Ciò detto, si apre dinanzi ai nostri occhi il sipario della grande pandemia causata dal Covid 19, o Coronavirus, il virus invisibile che ha messo in ginocchio intere nazioni con i loro sogni di onnipotenza. I governi – a partire da quello italiano – sono tutti protesi a salvare la vita dei cittadini, con misure draconiane che forse non si erano mai viste nella storia. Ma quegli stessi governi promuovono o tollerano crimini come l’aborto e l’eutanasia, che – in quanto omicidi – sono peccati che gridano vendetta al cospetto di Dio. Ora, che lo Stato laicista, con questa evidente discrasia come con altre, cada in evidente contraddizione ridicolizzando se stesso, è cosa che non stupisce. Ma che la Chiesa non solo si asserva al governo, ma addirittura lo preceda, ciò per un cattolico è inconcepibile e intollerabile. Poiché l’imposizione della Comunione sulla mano (che costituisce peraltro un evidente abuso di autorità), la sospensione delle Messe pubbliche e la chiusura della Chiesa sono tutti provvedimenti che diverse Conferenze Episcopali (a partire da quella italiana) hanno presi prim’ancora che i governi varassero le loro leggi draconiane.

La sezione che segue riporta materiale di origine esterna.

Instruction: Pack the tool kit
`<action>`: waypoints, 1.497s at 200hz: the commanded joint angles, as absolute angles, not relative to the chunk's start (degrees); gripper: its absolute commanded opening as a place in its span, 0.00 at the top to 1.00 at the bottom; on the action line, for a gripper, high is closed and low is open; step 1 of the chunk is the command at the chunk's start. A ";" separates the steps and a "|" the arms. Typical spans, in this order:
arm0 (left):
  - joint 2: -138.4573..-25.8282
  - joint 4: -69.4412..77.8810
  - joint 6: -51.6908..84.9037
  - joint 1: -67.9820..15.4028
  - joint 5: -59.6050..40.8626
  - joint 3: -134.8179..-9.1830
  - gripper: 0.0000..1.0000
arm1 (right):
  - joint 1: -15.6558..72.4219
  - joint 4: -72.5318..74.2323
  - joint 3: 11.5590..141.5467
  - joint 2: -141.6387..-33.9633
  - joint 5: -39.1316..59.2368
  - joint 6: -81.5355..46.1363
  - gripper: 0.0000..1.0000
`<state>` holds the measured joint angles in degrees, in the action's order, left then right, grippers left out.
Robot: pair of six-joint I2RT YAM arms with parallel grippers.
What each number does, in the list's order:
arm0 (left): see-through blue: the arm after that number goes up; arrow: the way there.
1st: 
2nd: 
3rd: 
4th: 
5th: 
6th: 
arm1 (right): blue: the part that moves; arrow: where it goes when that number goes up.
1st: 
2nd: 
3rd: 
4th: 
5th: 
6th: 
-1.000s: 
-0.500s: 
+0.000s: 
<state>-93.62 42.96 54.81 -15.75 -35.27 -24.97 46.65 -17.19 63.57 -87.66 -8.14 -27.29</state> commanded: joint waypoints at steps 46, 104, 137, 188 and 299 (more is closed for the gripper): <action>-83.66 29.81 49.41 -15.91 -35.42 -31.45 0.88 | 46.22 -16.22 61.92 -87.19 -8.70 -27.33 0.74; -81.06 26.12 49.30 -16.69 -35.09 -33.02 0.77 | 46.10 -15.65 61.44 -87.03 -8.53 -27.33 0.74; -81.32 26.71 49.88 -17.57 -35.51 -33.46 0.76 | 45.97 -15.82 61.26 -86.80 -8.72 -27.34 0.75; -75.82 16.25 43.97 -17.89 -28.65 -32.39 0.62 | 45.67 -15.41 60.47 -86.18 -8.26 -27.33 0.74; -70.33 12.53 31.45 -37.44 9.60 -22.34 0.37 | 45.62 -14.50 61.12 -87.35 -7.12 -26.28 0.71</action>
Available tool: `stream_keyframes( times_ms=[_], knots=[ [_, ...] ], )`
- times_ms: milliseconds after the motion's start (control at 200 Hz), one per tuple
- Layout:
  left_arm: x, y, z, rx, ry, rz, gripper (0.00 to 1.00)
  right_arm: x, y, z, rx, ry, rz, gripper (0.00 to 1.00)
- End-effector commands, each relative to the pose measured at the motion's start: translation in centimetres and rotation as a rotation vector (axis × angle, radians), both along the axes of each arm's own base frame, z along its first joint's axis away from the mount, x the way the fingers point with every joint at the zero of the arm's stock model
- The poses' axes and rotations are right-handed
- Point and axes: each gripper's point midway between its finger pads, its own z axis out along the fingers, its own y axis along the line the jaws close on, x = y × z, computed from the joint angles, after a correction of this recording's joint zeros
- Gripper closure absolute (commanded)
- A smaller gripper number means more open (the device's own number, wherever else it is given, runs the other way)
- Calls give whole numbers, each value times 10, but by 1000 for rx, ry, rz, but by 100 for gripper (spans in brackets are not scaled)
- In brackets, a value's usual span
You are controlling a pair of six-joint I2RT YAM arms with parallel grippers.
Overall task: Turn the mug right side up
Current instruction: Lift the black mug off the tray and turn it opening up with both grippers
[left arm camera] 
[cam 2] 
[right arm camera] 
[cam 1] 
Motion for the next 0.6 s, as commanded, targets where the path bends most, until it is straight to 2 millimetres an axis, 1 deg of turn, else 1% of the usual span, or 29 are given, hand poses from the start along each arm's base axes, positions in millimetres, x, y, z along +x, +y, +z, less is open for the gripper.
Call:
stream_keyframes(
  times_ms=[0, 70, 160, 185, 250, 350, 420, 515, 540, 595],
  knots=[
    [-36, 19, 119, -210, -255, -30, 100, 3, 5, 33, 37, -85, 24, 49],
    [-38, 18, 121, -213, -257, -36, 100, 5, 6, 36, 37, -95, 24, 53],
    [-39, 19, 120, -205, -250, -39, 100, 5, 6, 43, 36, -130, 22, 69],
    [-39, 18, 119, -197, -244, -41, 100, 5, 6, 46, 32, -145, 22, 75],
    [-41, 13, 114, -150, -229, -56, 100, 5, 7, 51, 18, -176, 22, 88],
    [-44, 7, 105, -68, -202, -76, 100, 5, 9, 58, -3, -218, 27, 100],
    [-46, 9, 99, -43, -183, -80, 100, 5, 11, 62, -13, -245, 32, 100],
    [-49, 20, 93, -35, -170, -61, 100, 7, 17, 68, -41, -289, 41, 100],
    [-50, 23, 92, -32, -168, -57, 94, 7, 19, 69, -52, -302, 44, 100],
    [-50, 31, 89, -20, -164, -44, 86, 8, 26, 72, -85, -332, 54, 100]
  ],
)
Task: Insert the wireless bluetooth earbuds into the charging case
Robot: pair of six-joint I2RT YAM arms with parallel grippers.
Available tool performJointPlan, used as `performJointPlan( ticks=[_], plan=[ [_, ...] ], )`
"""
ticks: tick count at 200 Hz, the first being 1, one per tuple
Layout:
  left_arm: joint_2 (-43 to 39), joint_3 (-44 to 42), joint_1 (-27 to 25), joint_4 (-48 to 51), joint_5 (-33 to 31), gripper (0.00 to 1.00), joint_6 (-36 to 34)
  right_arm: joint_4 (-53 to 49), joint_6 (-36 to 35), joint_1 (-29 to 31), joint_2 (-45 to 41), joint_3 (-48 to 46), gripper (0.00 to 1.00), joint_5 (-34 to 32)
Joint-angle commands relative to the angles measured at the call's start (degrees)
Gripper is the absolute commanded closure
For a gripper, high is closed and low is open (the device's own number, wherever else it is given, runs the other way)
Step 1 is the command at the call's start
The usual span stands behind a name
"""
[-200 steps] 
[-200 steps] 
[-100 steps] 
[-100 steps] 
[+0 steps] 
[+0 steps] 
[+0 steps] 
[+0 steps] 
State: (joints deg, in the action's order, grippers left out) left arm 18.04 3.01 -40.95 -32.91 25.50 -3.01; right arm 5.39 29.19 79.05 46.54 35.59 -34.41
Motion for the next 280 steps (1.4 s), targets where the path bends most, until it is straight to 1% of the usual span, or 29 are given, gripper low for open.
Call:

Ora, che i nostri governanti vogliano allungarci la vita (pur nelle evidenti contraddizioni di cui sopra), lo si può capire; ma che le nostre autorità ecclesiastiche mirino anch’esse ad allungarci la vita invece di salvarcela è cosa che non si è mai vista. Per allungarci la vita non abbiamo bisogno della Chiesa. Abbiamo bisogno della Chiesa per vivere e morire cristianamente. E a questo fine abbiamo bisogno che la Chiesa ci parli dei novissimi: morte, giudizio, inferno e paradiso, cioè del fine ultimo della nostra esistenza, che non è questa vita naturale, per quanto lunga, ma quella eterna. E invece, i novissimi sono i grandi assenti della pandemia. Anzi, pare che i nostri gerarchi temano la morte fisica più ancora dei nostri governanti, poiché fino ad ora abbiamo visto – sembra – più medici-eroi che preti-eroi. Ma la morte non è il peggiore dei mali: il peggiore dei mali è la morte eterna, cioè la morte in disgrazia di Dio. «Tutte le prosperità del mondo saranno i peggiori flagelli, se addormentano le anime nella noncuranza e nella dimenticanza, e se il risveglio avviene soltanto in fondo all’abisso. Invece le più spaventose calamità, quand’anche durassero anni interi, sono poca cosa di fronte ad un inferno senza fine; sono anzi una grande misericordia da parte di Dio e per noi una vera fortuna, se a questo prezzo possiamo placare la giustizia divina, evitare l’inferno e recuperare i nostri diritti al cielo» (ivi). Ecco, noi vorremmo una Chiesa che ci parli del Cielo non della terra, della vita vera, che non avrà fine, non di quella che perisce come un soffio.
Tutta la missione della Chiesa si riassume nella salus animarum, la salvezza delle anime, che è la suprema lex. Perciò, vorremmo sentire i nostri gerarchi parlare dei Novissimi, amministrare i Sacramenti, andare in rianimazione: non vogliamo la liturgia in streaming. Perché se per i governati il problema è il numero dei morti, per la Chiesa il vero problema è – e sarà sempre – il numero dei morti senza Dio. Di cui renderà strettissimo conto.